Let's say I have a script that reads data into a dataframe from a database, runs some logic on that dataframe, and then exports the resulting dataframe into another database table like below. The issue is that the dataframe in transform.py isn't getting overwritten after the exec function.

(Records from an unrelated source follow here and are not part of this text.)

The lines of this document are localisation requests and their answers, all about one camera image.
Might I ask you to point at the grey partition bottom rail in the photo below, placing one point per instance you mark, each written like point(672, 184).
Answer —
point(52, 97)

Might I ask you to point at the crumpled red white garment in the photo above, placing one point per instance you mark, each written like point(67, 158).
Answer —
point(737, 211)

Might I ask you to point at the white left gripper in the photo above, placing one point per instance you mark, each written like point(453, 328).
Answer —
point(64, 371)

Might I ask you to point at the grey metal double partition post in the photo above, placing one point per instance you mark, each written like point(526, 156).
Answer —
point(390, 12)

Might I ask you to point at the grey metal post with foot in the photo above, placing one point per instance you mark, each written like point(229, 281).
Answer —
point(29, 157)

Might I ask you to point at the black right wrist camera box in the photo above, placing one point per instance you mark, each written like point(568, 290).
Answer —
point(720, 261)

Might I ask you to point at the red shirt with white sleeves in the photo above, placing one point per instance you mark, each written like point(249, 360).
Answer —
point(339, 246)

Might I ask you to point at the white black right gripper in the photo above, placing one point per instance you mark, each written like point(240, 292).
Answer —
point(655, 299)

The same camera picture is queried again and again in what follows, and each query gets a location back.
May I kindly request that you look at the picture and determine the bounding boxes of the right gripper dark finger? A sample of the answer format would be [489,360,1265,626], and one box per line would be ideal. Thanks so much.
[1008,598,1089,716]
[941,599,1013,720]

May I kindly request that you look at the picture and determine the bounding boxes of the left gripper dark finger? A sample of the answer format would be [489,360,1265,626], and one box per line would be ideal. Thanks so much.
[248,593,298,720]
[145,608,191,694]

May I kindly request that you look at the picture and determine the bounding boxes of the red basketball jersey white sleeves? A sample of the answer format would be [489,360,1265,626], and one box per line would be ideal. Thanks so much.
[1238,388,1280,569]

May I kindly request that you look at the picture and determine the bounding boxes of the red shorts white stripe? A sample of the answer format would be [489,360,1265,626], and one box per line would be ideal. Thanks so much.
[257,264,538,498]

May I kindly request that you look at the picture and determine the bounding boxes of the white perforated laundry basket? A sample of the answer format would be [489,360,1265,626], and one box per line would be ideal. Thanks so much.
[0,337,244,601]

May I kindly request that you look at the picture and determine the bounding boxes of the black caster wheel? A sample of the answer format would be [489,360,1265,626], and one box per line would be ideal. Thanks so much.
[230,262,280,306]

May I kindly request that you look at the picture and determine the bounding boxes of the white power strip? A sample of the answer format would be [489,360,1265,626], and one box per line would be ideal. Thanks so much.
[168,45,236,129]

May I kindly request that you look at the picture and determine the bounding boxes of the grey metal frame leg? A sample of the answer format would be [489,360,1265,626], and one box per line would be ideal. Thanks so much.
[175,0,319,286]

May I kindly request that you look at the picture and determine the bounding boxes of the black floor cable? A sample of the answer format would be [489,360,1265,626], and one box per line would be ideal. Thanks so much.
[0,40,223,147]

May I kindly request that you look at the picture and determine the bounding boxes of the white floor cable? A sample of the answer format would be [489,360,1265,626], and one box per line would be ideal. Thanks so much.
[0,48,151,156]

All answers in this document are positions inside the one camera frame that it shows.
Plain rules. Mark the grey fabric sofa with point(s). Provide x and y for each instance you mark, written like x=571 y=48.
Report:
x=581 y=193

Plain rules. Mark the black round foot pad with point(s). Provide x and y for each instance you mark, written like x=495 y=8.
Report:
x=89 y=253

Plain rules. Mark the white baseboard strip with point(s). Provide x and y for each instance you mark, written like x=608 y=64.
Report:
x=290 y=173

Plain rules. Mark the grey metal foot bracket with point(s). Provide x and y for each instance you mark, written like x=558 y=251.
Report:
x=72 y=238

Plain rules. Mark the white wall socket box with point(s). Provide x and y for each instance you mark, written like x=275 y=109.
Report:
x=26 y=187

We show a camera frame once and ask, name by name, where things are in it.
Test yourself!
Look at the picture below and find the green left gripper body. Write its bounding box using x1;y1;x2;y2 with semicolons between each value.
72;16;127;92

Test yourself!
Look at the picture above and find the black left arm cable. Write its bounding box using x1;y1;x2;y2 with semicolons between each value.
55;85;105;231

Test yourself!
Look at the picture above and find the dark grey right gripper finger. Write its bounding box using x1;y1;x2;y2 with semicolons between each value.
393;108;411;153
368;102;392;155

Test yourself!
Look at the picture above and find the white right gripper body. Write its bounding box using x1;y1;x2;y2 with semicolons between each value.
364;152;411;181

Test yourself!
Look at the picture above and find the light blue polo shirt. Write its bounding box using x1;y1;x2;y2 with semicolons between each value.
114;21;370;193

NOTE: This is a simple example to demonstrate the issue, not an actual problem I'm trying to solve using this approach.
Expectation:
Before exec
+---------+---------------+--------------+----------+
| metric | modified_date | current_date | datediff |
+---------+---------------+--------------+----------+
| metric1 | 2019-03-31 | 2019-05-03 | 33 |
| metric2 | 2019-03-31 | 2019-05-03 | 33 |
| metric3 | 2019-03-31 | 2019-05-03 | 33 |
| metric4 | 2019-03-20 | 2019-05-03 | 44 |
+---------+---------------+--------------+----------+
After exec
+---------+---------------+--------------+----------+
| metric | modified_date | current_date | datediff |
+---------+---------------+--------------+----------+
| metric4 | 2019-03-20 | 2019-05-03 | 44 |
+---------+---------------+--------------+----------+
Actual:
Before exec
+---------+---------------+--------------+----------+
| metric | modified_date | current_date | datediff |
+---------+---------------+--------------+----------+
| metric1 | 2019-03-31 | 2019-05-03 | 33 |
| metric2 | 2019-03-31 | 2019-05-03 | 33 |
| metric3 | 2019-03-31 | 2019-05-03 | 33 |
| metric4 | 2019-03-20 | 2019-05-03 | 44 |
+---------+---------------+--------------+----------+
After exec
+---------+---------------+--------------+----------+
| metric | modified_date | current_date | datediff |
+---------+---------------+--------------+----------+
| metric1 | 2019-03-31 | 2019-05-03 | 33 |
| metric2 | 2019-03-31 | 2019-05-03 | 33 |
| metric3 | 2019-03-31 | 2019-05-03 | 33 |
| metric4 | 2019-03-20 | 2019-05-03 | 44 |
+---------+---------------+--------------+----------+
They are the same!
transform.py
def dataframe_transform(logic, source_table, dest_table, database, existing_rows='truncate'):
...
df = table_to_df(table=source_table, database=database)
try:
exec(logic)
except Exception:
raise
result = df_to_table(dataframe=df, database=database, table=dest_table, existing_rows=existing_rows)
return result
The logic filters out the dataframe to look for records that need to be updated and kicks off another process and overwrites the original dataframe with the new filtered data.
logic.py
# This is just an example I made up - please don't focus on solving this.
late_df = pd.DataFrame()
# Check if data is late
late_cutoff = 40
for index, row in df.iterrows():
if row['datediff'] >= late_cutoff:
late_df = late_df.append(row, ignore_index=True)
... # Do something else
df = late_df # Save flagged records by updating the original dataframe.
Why would I do this? In this case, I know that the input is secure and it allows me to reuse this code for various scripts and separate out the transform logic.